03/04/2026
Hablar del autismo no es solo hablar de una condición del neurodesarrollo, es hablar también de la forma en que una sociedad responde o no, a la diversidad.
Desde la psicología, el autismo nos invita a cuestionar una idea profundamente arraigada: que todos debemos percibir, sentir y relacionarnos de la misma manera. Sin embargo, la realidad es otra. Cada persona construye su mundo interno de forma única, y en el caso del autismo, esta diferencia no representa un déficit en sí misma, sino una manera distinta de procesar la experiencia.
El problema, entonces, no radica únicamente en la persona con autismo, sino en el entorno que muchas veces no está preparado para comprender, adaptarse o incluir. Vivimos en una sociedad que exige rapidez en la comunicación, contacto visual constante, normas sociales implícitas… reglas que no todos procesan de la misma forma.
Aquí es donde lo social se vuelve psicológico.

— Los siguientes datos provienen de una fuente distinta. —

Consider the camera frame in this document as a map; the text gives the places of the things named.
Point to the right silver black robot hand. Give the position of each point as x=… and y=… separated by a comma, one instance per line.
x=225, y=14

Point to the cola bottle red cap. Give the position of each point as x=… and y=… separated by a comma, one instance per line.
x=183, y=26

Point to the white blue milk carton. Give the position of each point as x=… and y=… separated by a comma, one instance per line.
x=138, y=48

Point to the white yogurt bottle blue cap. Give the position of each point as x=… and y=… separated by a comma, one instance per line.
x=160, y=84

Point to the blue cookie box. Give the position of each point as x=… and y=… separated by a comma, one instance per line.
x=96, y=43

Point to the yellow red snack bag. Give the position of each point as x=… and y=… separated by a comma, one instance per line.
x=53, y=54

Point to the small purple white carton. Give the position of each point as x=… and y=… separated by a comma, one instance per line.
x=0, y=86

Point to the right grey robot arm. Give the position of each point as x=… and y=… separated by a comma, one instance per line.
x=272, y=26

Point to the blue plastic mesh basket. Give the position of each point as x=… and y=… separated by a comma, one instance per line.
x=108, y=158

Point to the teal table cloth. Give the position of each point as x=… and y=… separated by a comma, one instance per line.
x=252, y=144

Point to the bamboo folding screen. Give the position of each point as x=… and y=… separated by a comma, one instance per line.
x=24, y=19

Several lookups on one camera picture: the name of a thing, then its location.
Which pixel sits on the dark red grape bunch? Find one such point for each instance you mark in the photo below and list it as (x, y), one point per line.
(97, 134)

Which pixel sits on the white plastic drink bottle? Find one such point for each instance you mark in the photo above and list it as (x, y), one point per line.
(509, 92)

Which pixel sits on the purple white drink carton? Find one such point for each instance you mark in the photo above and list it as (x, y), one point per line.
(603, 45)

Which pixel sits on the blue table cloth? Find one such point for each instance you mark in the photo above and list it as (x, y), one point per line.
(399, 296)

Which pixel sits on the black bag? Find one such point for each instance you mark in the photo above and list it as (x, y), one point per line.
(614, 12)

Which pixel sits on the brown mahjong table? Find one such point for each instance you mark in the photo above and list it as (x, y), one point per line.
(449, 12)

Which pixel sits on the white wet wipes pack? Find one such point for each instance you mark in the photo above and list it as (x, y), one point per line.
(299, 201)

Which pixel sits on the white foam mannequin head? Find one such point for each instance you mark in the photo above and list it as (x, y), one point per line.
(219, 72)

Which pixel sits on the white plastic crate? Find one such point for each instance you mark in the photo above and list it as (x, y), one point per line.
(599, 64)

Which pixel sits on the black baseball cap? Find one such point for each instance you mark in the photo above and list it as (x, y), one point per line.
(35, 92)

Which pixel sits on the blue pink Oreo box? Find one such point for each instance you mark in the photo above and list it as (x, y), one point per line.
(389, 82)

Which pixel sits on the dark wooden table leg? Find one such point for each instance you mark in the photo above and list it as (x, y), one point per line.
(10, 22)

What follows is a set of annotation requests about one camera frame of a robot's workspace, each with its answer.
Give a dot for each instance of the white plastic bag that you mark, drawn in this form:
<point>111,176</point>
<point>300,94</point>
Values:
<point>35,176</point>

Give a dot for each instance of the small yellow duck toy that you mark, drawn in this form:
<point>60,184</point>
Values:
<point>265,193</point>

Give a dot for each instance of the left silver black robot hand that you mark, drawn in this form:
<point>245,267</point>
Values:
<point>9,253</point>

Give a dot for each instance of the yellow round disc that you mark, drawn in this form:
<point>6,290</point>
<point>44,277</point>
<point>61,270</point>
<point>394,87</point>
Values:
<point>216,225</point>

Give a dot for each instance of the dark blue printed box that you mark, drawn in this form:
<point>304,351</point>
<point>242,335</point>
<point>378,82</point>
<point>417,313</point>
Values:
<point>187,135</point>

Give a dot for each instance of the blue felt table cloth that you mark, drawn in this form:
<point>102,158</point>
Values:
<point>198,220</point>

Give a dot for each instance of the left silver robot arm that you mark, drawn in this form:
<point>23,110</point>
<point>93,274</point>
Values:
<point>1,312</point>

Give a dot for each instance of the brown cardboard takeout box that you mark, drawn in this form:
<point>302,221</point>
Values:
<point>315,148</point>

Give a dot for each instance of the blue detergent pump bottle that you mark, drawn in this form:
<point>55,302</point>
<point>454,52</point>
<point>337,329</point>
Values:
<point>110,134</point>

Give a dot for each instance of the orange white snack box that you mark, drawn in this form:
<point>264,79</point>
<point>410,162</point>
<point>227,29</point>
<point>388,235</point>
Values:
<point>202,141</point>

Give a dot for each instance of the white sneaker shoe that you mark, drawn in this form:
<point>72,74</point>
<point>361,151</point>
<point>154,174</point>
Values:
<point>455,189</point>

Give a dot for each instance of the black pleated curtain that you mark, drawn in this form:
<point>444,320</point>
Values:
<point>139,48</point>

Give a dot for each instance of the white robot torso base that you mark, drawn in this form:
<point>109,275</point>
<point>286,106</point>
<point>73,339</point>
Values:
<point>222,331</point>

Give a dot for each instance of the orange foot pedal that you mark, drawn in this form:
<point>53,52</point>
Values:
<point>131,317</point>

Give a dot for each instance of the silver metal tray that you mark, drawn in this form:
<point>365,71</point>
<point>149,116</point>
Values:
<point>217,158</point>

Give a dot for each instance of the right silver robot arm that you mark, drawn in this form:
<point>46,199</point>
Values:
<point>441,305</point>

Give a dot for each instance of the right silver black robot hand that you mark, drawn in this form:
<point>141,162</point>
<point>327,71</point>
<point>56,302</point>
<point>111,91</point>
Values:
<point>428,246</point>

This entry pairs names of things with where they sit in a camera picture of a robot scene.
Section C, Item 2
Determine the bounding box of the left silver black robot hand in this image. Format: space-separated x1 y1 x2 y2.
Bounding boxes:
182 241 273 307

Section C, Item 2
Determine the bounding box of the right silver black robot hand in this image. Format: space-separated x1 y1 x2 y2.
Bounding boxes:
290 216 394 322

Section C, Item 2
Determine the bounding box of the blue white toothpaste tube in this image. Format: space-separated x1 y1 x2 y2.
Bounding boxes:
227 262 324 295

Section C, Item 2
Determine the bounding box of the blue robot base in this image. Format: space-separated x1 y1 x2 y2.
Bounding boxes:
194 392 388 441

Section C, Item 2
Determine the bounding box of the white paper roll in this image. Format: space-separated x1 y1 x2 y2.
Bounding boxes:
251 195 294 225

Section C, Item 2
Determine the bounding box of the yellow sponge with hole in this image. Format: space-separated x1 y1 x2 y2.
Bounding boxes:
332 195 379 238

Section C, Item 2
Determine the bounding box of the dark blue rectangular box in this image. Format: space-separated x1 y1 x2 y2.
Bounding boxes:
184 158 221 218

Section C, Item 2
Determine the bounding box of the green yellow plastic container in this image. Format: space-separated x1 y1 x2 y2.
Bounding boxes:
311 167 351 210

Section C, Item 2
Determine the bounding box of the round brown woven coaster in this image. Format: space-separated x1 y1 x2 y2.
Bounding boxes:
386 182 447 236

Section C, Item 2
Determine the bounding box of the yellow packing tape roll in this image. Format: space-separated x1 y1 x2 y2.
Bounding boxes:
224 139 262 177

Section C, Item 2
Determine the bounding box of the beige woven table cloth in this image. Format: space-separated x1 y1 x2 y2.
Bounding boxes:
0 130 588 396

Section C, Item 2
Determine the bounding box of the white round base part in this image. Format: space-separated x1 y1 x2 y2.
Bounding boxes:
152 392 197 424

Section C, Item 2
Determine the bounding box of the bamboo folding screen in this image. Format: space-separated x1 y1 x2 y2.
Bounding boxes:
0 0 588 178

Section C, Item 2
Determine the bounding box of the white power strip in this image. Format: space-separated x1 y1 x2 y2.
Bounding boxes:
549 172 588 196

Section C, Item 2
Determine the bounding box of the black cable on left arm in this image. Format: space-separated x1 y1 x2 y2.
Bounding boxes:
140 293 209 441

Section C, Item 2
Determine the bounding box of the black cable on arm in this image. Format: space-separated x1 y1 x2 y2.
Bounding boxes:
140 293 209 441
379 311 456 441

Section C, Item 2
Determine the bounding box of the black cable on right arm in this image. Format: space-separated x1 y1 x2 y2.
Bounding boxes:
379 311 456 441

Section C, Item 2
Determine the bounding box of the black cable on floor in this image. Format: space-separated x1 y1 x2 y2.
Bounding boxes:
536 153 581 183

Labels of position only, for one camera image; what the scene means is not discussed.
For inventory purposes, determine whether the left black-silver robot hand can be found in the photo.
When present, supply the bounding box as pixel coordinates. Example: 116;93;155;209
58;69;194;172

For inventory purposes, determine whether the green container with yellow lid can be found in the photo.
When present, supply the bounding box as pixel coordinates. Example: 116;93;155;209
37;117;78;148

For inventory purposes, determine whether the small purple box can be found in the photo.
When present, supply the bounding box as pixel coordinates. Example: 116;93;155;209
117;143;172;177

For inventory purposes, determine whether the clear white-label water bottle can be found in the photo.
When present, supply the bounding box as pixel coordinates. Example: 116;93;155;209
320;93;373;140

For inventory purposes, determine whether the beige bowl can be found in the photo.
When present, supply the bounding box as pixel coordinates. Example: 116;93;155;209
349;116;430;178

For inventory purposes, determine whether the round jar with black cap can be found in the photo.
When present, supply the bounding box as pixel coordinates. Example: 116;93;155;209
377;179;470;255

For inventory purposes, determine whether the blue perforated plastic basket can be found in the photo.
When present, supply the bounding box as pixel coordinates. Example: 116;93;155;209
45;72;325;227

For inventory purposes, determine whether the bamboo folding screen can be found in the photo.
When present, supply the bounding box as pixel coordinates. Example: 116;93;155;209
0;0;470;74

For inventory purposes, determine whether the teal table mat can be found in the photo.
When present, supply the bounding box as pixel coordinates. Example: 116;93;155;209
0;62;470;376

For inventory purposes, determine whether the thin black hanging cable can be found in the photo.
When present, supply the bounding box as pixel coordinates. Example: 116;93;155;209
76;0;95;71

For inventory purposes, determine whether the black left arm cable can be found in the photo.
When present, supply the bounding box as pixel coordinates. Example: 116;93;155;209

Cuando un niño con autismo es etiquetado como “raro”, “aislado” o “problemático”, no solo se le está describiendo: se le está moldeando una experiencia emocional. Se construyen sentimientos de rechazo, ansiedad social o baja autoestima, no por su condición, sino por la forma en que el entorno responde a ella.
Desde un enfoque psicológico humanista, el reto no es “normalizar” al individuo, sino humanizar la mirada social. Es decir, pasar de la corrección a la comprensión, del juicio a la empatía.
El autismo no necesita ser corregido para encajar en el mundo; el mundo necesita transformarse para incluir otras formas de ser.
Porque al final, una sociedad sana no es aquella donde todos son iguales, sino aquella donde las diferencias no se convierten en barreras.